WHAT IS NEEDED: Working through the data below, reproduce word for word the line with "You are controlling" and every line after it, both ends included, and omit the pictures.

THE DATA:

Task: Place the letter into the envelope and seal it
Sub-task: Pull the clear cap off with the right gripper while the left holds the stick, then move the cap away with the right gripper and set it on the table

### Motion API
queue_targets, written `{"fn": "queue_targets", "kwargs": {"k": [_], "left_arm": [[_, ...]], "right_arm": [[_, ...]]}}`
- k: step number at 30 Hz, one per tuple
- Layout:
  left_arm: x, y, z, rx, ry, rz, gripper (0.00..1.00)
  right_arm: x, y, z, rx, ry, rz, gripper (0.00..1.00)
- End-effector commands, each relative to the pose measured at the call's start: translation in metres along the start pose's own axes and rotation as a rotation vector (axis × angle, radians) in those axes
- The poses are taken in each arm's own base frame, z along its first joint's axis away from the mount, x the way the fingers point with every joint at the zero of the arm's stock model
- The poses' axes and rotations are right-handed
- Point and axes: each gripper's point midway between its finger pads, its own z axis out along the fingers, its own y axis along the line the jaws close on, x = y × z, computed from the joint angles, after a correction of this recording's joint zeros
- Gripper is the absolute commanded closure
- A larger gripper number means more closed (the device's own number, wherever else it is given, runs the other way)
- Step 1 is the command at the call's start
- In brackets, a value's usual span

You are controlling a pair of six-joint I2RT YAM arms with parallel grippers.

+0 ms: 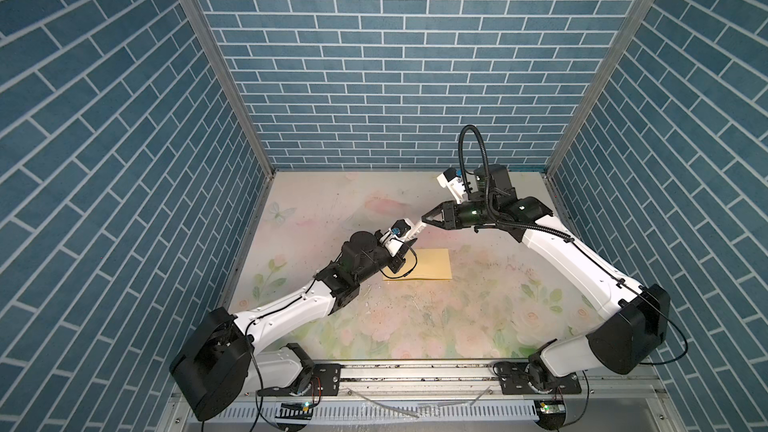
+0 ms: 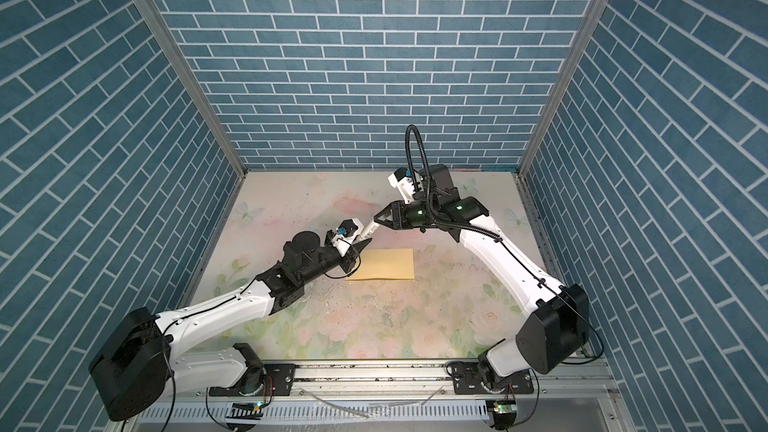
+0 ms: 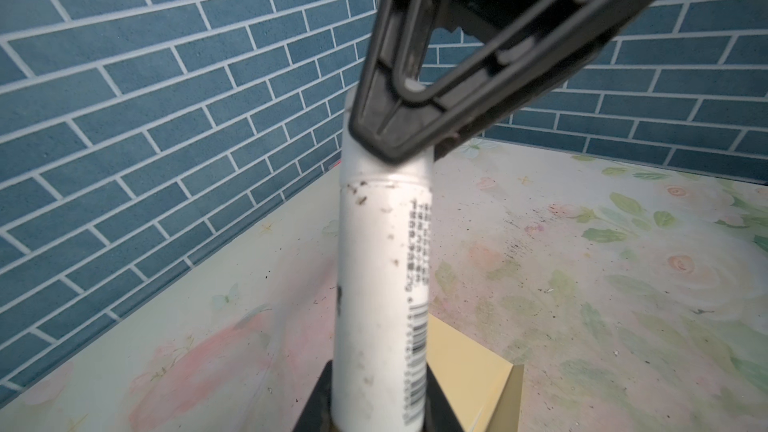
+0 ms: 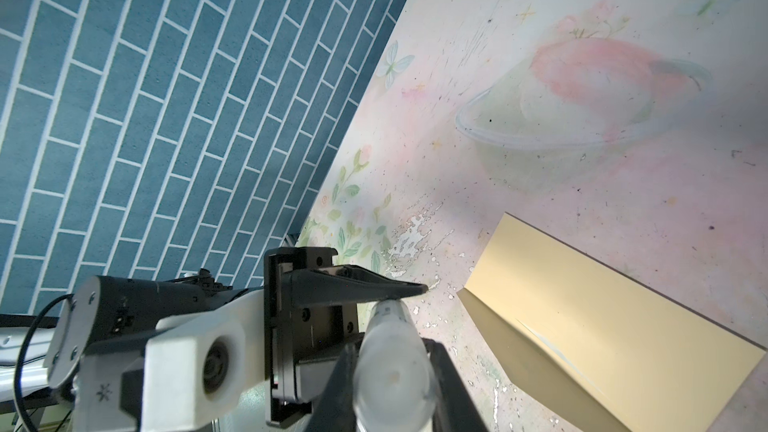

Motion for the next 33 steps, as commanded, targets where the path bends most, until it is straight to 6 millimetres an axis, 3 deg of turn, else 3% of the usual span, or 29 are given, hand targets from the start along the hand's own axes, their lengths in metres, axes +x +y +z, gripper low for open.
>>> {"fn": "queue_targets", "kwargs": {"k": [1,16,20,23,27,33], "left_arm": [[0.022,-0.007,0.002,0.024,0.06,-0.002,1.0],[0.024,-0.013,0.003,0.043,0.065,0.0,1.0],[0.023,-0.013,0.003,0.041,0.064,0.0,1.0],[0.021,-0.013,0.002,0.039,0.055,-0.005,1.0],[0.019,-0.012,0.0,0.034,0.04,-0.019,1.0],[0.018,-0.012,-0.003,0.032,0.035,-0.025,1.0]], "right_arm": [[-0.032,0.02,-0.029,-0.008,-0.118,-0.094,0.96],[-0.039,0.016,-0.036,-0.008,-0.137,-0.096,1.0],[-0.041,0.003,-0.041,0.048,-0.152,-0.095,1.0],[-0.043,-0.029,-0.049,0.196,-0.162,-0.08,1.0],[-0.038,-0.092,-0.054,0.461,-0.126,-0.053,1.0],[-0.025,-0.178,-0.038,0.688,-0.029,-0.011,0.99]]}}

TASK OUTPUT:
You are controlling a pair of six-joint I2RT YAM arms with parallel grippers.

+0 ms: 
+0 ms: 
+0 ms: 
+0 ms: 

Motion for the next 33 steps, as commanded, targets where the path bends most, until it is straight to 6 millimetres an axis, 3 deg of turn, else 3% of the usual span, or 29 are given, hand targets from the start along the hand's own axes, their lengths in metres, axes +x +y +z, gripper low for open.
>>> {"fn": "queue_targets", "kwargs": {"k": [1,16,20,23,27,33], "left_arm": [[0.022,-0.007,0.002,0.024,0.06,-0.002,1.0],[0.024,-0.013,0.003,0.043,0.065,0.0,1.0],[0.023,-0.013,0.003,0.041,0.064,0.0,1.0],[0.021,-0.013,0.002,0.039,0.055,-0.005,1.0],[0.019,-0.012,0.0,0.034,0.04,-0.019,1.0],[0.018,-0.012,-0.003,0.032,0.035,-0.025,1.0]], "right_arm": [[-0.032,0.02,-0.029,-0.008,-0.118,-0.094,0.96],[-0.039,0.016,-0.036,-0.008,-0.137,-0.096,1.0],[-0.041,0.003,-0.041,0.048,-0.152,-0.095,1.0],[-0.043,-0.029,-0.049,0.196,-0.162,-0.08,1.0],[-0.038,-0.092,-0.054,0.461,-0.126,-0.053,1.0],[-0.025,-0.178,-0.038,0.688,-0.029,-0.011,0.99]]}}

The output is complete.